Records excerpted from a collection:
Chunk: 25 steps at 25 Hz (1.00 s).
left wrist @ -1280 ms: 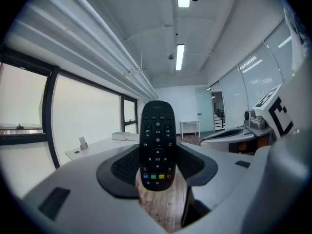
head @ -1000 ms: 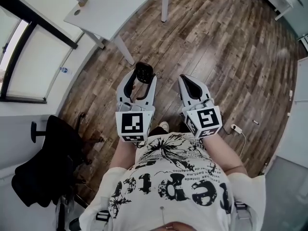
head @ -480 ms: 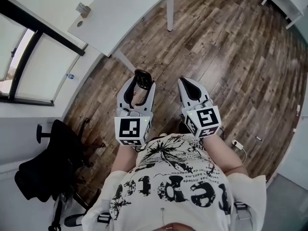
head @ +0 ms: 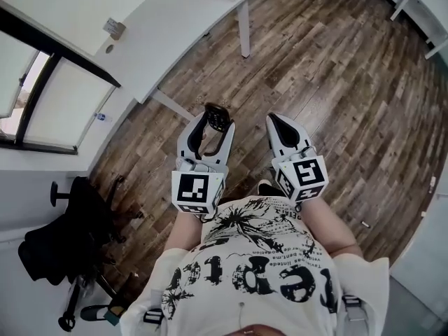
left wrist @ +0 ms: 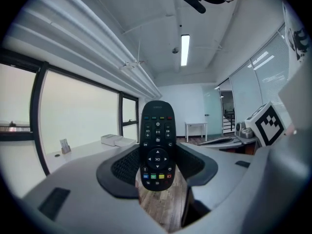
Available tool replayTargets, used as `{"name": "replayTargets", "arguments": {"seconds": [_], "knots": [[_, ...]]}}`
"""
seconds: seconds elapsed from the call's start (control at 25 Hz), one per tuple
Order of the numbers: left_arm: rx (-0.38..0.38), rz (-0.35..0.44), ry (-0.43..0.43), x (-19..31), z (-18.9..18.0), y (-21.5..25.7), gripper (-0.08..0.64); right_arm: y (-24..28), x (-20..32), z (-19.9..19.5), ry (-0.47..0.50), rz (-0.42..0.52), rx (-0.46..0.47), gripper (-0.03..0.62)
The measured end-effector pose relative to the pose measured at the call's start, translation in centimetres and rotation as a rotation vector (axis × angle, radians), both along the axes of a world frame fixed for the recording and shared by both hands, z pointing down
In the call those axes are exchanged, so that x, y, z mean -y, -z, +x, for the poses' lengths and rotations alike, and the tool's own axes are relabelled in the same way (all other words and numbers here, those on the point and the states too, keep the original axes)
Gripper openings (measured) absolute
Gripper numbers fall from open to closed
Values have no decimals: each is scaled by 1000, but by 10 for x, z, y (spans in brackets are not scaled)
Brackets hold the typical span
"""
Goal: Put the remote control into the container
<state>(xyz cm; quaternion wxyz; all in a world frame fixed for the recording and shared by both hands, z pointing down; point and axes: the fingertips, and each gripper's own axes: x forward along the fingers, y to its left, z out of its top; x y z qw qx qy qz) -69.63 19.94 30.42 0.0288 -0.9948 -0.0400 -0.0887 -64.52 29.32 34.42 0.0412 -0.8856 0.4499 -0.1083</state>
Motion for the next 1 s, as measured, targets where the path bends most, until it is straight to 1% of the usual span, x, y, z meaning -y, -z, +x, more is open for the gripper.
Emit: {"name": "replayTargets", "arguments": {"seconds": [0.12,0.24,0.4,0.48,0.6,0.72,0.88,1.0], "knots": [[10,-21,0,-11,23,-5,238,-7,-13,26,-1,-17,13,2],[23,-22,-5,-13,43,-8,238,-10,-18,48,-15,-13,26,2],[39,-44,-3,5,68,-13,238,-9,5,59,38,-36,-14,3],[49,-39,-14,16,82,-19,238,-11,19,65,41,-58,-35,3],[48,-22,-50,38,107,-24,238,-19,41,89,0,-76,-24,3],[48,-40,-86,72,138,-21,238,-22,72,115,-49,-85,12,3],[29,-43,-135,118,182,-7,238,-11,111,147,-107,-95,-6,3],[37,-35,-181,147,212,-5,238,-8,139,172,-151,-92,-8,3]]}}
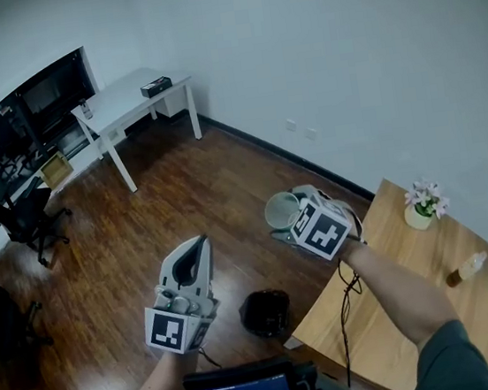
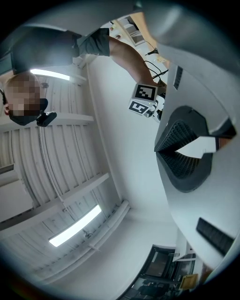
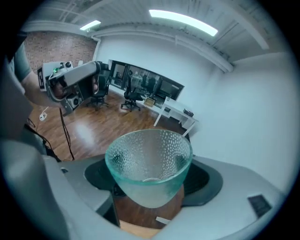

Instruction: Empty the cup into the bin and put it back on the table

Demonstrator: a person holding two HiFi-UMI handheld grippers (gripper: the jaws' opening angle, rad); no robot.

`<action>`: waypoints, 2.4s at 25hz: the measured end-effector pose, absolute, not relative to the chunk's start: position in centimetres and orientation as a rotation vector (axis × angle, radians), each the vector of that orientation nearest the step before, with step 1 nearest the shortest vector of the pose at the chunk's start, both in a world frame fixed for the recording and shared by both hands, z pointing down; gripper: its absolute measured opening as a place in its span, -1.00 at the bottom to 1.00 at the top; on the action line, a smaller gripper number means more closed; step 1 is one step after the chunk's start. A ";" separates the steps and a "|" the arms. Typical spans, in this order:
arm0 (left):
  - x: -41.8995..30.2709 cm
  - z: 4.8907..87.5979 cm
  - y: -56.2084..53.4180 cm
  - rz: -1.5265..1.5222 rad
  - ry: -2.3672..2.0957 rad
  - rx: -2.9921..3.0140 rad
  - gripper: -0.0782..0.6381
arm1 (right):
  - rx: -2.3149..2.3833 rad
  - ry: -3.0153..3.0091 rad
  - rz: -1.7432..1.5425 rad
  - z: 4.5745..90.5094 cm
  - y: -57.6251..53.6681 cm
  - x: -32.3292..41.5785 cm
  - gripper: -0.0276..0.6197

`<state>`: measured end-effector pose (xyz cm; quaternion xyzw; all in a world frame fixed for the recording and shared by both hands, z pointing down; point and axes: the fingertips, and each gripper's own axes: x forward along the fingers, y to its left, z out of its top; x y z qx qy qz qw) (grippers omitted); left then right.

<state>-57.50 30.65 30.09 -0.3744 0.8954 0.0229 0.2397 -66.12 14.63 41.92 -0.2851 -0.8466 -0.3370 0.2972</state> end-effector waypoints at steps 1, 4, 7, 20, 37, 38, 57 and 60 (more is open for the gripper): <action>-57.6 30.1 30.6 0.063 2.450 -1.026 -0.78 | -0.758 -2.269 -0.863 41.8 14.6 -66.2 0.30; -57.8 30.1 30.7 0.068 2.449 -1.029 -0.78 | -0.770 -2.309 -0.783 41.7 14.7 -66.2 0.30; -57.8 30.3 30.6 0.067 2.450 -1.042 -0.78 | -0.816 -2.343 -0.695 41.3 15.2 -65.8 0.30; -57.6 29.5 30.2 0.076 2.414 -1.084 -0.78 | -0.869 -2.526 -0.410 38.3 15.5 -63.8 0.30; -57.5 29.3 28.8 0.275 2.424 -1.301 -0.78 | -0.689 -2.759 -0.135 32.0 15.1 -56.1 0.30; -57.4 29.6 28.5 0.292 2.425 -1.325 -0.78 | -0.660 -2.765 -0.129 32.0 14.8 -55.4 0.30; -44.4 26.1 11.8 0.403 2.135 -1.689 -0.78 | -0.185 -2.907 -0.021 30.9 -0.9 -36.7 0.30; -40.9 25.6 8.7 0.409 2.071 -1.725 -0.78 | -0.123 -2.911 -0.014 31.0 -3.8 -32.6 0.30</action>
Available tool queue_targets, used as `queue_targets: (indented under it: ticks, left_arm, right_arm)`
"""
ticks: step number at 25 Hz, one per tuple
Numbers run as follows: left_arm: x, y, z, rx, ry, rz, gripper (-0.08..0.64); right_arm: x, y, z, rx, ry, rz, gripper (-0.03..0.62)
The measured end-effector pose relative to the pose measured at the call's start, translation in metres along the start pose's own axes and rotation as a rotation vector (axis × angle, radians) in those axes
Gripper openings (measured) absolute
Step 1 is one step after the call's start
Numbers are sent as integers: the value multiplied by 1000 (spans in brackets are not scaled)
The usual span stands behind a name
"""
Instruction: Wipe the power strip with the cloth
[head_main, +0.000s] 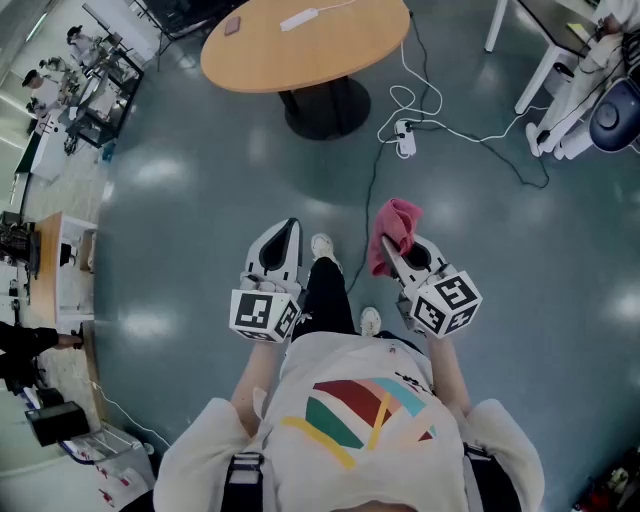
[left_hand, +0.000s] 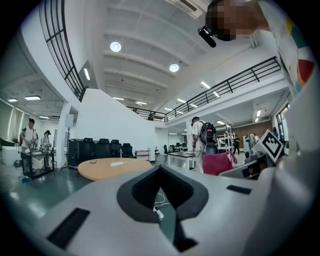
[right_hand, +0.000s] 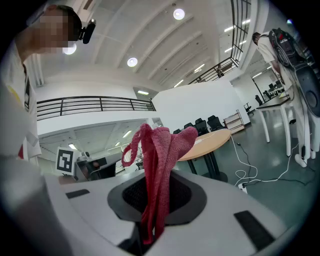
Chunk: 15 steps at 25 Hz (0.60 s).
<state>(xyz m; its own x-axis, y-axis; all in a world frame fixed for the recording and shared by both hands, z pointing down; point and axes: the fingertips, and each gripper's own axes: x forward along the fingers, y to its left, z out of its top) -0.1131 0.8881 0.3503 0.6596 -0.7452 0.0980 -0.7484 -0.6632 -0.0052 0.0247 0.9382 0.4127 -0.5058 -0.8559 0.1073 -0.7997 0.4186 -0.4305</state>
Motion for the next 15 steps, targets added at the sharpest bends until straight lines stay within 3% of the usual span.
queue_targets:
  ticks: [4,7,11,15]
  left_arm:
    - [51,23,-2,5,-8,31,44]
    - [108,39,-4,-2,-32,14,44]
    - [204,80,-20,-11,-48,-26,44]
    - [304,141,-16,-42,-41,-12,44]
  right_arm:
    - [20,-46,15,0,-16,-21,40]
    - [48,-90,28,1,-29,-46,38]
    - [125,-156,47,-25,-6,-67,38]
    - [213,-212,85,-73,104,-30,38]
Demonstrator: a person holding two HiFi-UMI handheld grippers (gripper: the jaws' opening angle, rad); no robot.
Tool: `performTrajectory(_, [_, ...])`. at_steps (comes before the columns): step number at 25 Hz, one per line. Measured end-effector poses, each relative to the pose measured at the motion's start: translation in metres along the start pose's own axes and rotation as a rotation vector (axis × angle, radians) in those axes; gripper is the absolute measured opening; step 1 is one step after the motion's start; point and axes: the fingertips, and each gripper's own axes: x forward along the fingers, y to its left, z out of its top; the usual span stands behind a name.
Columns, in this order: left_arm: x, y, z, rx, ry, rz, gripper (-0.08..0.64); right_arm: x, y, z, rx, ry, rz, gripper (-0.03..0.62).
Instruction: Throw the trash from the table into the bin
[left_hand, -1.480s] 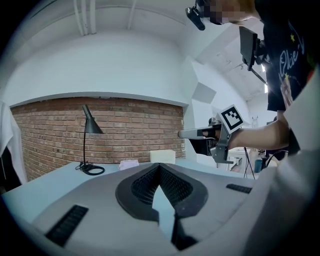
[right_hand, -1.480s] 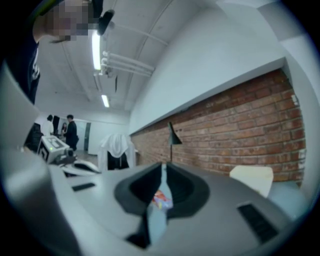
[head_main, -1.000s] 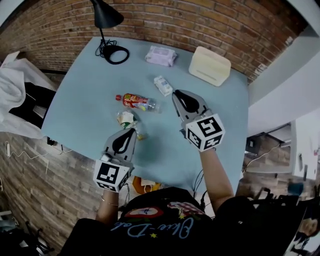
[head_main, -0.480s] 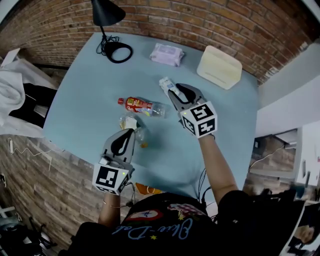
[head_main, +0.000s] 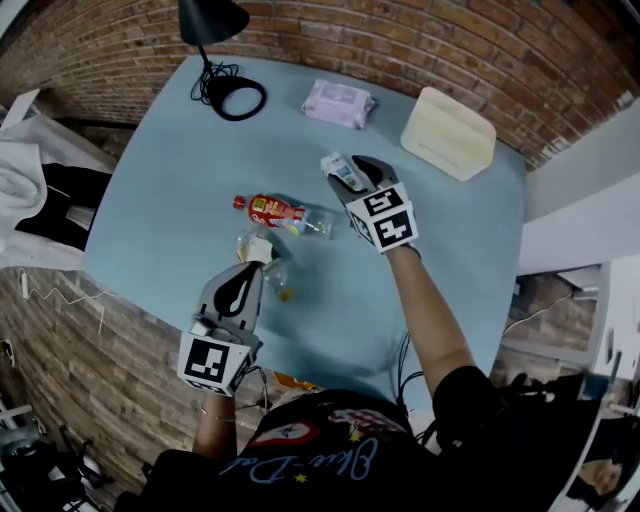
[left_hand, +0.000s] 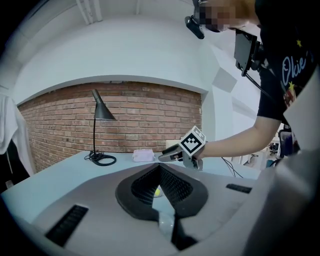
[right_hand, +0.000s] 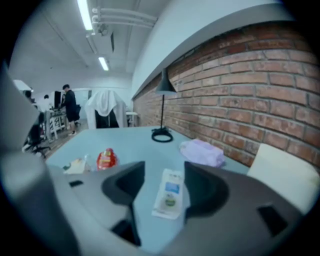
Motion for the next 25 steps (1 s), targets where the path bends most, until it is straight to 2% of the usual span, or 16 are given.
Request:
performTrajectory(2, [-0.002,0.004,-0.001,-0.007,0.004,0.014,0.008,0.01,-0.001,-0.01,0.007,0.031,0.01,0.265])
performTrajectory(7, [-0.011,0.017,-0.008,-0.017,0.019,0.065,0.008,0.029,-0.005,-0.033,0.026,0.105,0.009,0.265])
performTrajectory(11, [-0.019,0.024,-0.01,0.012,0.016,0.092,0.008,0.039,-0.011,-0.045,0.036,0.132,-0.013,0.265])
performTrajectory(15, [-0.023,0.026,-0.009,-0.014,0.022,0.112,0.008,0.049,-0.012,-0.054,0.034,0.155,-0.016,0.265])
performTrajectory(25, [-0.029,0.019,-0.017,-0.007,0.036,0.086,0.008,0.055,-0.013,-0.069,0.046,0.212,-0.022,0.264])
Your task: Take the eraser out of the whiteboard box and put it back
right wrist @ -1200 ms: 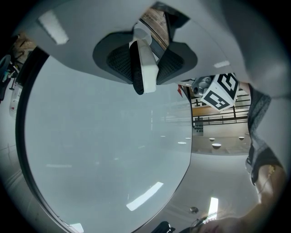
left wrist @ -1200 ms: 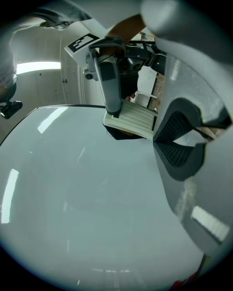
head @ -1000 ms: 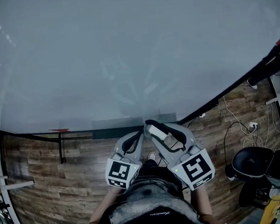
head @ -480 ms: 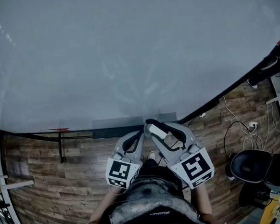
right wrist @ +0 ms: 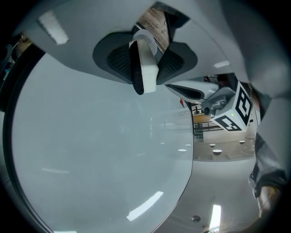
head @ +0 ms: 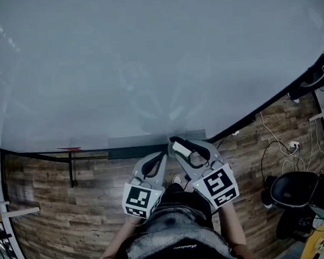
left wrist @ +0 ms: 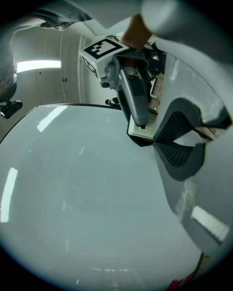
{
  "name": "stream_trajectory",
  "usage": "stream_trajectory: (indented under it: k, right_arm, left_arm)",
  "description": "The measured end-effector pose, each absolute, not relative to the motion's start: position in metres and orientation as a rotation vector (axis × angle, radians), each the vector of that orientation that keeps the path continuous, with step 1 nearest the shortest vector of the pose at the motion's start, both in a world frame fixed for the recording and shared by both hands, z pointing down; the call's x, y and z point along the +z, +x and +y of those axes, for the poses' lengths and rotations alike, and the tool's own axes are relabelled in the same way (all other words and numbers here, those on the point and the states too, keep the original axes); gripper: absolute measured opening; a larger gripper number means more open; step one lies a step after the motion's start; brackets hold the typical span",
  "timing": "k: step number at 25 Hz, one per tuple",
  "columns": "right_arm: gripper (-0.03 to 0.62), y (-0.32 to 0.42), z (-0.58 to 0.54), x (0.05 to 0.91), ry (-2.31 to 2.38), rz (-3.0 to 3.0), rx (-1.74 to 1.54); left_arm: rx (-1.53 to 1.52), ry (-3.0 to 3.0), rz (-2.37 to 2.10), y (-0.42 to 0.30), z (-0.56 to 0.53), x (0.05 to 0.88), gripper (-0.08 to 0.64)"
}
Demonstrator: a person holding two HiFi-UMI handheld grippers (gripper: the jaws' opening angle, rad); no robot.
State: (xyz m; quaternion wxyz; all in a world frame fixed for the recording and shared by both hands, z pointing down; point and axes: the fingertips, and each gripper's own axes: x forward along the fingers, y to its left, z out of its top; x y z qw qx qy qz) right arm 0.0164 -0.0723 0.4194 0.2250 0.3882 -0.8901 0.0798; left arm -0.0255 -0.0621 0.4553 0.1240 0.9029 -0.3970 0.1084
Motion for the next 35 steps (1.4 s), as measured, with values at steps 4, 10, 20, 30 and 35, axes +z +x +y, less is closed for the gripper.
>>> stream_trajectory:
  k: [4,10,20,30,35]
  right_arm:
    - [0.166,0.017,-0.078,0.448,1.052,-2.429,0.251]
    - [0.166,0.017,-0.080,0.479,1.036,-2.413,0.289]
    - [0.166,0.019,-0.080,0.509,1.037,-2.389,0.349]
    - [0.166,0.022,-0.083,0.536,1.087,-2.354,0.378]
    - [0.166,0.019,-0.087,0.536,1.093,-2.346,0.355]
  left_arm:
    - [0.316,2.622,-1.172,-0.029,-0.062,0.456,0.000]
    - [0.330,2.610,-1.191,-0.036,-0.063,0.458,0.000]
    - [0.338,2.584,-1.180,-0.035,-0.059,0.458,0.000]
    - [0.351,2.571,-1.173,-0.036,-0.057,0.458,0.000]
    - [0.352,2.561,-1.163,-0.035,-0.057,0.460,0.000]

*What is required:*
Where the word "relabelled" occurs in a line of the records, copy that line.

*Solution to the exercise:*
In the call those axes are exchanged, so that x, y, z mean -y, -z, +x, for the poses' lengths and rotations alike, and the tool's own axes are relabelled in the same way (all other words and numbers here, those on the point and the states too, keep the original axes)
  "description": "The measured end-effector pose, each absolute, not relative to the motion's start: position in metres and orientation as a rotation vector (axis × angle, radians), each the vector of that orientation that keeps the path continuous, with step 1 nearest the shortest vector of the pose at the motion's start, both in a world frame fixed for the recording and shared by both hands, z pointing down; the call's x, y and z point along the +z, +x and +y of those axes, for the poses' lengths and rotations alike, and the tool's own axes are relabelled in the same way (all other words and numbers here, those on the point and the states too, keep the original axes); gripper: absolute measured opening; a larger gripper number means more open; step one lies a step after the motion's start; brackets hold the typical span",

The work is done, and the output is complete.